Nemeth's role at Church's is deliberately wide in scope. He will oversee how the brand presents itself creatively and culturally, how it engages with guests across digital channels, and how it grows both traffic and guest frequency over time. His responsibilities also include supporting franchisees at the store level and developing new ideas for improving the overall guest experience. The connecting thread across all of it is integration. Church's has specifically framed Nemeth's role as creating a more unified commercial approach one where brand identity, digital strategy, loyalty programming, menu development, and restaurant-level execution are no longer operating in separate lanes but working together toward shared outcomes.
Before his time in the restaurant sector, Nemeth built his career across a range of industries that inform how he thinks about brand and digital strategy. His background includes roles at TD Bank, L'Oréal, and HSN, as well as his most recent position as chief digital and marketing officer at Authentic Restaurant Brands, where he led marketing and digital strategy across multiple concepts simultaneously. That cross-industry experience matters because the tools and approaches that drive customer engagement and loyalty in retail and financial services have increasingly found their way into restaurants. Executives who have worked outside the restaurant bubble often bring fresh thinking to problems the industry has been approaching the same way for years.
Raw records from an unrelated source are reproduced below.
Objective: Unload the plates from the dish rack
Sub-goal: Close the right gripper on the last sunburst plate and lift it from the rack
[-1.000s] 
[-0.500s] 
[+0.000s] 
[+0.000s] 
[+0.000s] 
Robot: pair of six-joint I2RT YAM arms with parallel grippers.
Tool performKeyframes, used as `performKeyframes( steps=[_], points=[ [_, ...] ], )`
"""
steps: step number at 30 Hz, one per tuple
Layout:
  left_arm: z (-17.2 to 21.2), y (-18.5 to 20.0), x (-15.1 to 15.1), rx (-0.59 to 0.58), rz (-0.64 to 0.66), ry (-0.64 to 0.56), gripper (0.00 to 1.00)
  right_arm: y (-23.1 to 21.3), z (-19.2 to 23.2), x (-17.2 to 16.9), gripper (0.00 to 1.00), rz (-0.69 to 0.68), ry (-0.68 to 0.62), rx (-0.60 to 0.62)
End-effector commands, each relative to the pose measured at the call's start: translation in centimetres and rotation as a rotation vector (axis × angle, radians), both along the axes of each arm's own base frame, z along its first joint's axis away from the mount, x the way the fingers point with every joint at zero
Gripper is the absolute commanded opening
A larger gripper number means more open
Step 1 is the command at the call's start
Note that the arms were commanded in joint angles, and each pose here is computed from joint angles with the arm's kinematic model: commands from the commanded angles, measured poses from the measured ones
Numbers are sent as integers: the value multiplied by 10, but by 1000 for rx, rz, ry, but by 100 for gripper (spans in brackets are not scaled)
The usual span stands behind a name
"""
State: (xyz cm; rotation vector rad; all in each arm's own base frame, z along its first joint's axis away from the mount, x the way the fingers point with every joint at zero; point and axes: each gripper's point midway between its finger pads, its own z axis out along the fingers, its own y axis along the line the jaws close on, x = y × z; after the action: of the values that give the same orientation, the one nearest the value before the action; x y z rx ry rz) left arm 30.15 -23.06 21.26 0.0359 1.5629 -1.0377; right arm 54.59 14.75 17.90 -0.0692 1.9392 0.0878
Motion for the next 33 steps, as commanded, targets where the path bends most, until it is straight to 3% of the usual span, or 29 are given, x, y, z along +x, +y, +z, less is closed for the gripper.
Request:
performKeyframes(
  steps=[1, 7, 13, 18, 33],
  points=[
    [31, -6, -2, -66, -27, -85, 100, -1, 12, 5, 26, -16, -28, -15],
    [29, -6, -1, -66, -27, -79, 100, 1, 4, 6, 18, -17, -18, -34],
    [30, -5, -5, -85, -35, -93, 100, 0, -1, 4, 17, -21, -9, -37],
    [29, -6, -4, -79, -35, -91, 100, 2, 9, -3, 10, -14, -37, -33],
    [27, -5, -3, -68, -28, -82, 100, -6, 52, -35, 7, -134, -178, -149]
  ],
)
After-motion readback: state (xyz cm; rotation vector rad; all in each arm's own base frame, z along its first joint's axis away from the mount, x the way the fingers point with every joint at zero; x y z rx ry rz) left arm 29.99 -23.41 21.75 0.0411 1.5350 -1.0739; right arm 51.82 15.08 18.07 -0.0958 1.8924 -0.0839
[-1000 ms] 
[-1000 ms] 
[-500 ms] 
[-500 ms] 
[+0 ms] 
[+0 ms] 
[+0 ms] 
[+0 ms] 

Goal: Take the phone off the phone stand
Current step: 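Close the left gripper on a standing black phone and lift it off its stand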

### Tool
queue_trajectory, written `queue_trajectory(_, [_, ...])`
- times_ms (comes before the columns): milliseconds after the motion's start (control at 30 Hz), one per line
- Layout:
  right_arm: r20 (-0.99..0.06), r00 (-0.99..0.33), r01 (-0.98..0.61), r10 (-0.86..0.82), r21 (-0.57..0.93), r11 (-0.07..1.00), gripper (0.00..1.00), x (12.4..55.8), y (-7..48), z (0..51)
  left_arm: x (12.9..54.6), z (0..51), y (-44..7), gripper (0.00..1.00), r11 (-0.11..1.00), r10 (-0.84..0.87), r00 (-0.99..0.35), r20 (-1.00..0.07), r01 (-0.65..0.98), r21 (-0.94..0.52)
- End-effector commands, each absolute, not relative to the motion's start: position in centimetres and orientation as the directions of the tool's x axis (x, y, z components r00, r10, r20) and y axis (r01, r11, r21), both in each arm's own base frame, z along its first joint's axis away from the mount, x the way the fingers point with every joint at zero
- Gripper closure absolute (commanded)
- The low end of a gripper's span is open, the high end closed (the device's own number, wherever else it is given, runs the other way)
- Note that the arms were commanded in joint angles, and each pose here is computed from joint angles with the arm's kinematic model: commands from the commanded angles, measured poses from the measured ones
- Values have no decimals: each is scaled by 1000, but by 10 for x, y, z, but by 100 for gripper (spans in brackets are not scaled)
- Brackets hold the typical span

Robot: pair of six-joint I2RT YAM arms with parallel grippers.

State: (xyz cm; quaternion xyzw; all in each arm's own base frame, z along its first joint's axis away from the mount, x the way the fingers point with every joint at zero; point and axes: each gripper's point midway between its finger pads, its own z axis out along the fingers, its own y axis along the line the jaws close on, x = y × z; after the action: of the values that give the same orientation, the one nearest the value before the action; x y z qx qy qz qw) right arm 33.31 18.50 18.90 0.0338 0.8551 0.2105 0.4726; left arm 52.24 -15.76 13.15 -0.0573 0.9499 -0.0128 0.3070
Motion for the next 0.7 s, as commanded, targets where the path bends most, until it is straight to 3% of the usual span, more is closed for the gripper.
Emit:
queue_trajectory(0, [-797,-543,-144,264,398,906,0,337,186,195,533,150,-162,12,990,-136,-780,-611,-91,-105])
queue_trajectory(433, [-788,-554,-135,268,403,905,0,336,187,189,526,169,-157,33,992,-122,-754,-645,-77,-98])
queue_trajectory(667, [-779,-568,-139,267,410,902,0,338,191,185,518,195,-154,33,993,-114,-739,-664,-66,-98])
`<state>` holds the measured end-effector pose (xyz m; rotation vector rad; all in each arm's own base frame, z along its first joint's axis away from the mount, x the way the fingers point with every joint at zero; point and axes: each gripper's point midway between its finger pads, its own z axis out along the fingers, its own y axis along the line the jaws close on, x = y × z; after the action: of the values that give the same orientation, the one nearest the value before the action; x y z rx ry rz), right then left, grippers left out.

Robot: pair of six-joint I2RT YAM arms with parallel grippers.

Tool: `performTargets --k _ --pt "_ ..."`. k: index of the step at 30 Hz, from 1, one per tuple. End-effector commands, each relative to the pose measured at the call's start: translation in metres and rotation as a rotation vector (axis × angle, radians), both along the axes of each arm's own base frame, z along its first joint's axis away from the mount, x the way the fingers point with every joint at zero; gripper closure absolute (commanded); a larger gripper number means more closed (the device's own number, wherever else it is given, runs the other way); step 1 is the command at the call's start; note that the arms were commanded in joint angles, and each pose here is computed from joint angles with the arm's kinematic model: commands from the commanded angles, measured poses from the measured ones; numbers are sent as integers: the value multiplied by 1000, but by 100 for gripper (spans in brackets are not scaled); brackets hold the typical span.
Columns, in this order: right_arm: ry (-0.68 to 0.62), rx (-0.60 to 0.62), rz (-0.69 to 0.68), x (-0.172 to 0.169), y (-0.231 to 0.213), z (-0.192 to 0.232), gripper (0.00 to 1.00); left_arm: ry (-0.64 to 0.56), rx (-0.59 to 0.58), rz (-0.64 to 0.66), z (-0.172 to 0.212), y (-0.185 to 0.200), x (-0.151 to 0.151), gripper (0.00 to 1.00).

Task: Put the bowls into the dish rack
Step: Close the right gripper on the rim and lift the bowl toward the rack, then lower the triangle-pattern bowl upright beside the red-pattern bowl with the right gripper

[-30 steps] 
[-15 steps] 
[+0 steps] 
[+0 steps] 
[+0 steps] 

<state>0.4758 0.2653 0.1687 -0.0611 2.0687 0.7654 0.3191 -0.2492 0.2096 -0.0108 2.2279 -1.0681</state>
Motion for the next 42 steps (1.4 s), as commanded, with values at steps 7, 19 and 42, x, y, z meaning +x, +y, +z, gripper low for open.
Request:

One of the more practically important aspects of Nemeth's mandate is the franchisee support component. Church's operates as a franchise system, which means that commercial strategy only works if it can be implemented consistently at the store level by operators who have varying resources and capabilities. Bridging the gap between corporate commercial strategy and franchisee execution is one of the harder challenges in the QSR business. A loyalty program, digital ordering push, or brand refresh only delivers results if franchisees are equipped to support it. Nemeth's focus on store-level support suggests Church's understands that the commercial vision and the operational reality need to move together.
Taken alongside CEO Gonzalez's comments about the chain entering an important growth phase, the Nemeth appointment paints a picture of a brand that is deliberately investing in the commercial infrastructure it needs to compete more effectively. Digital sales growth, loyalty program development, guest frequency, and integrated brand execution are all areas where Church's Texas Chicken has room to grow and where the right leadership can make a measurable difference. For a chain operating in a highly competitive chicken QSR space, getting the commercial side of the business right is not optional. The brands winning in that category right now are doing so with strong digital engagement, loyal customer bases, and consistent execution. Church's is clearly building toward that standard, and this hire is a direct investment in closing the gap.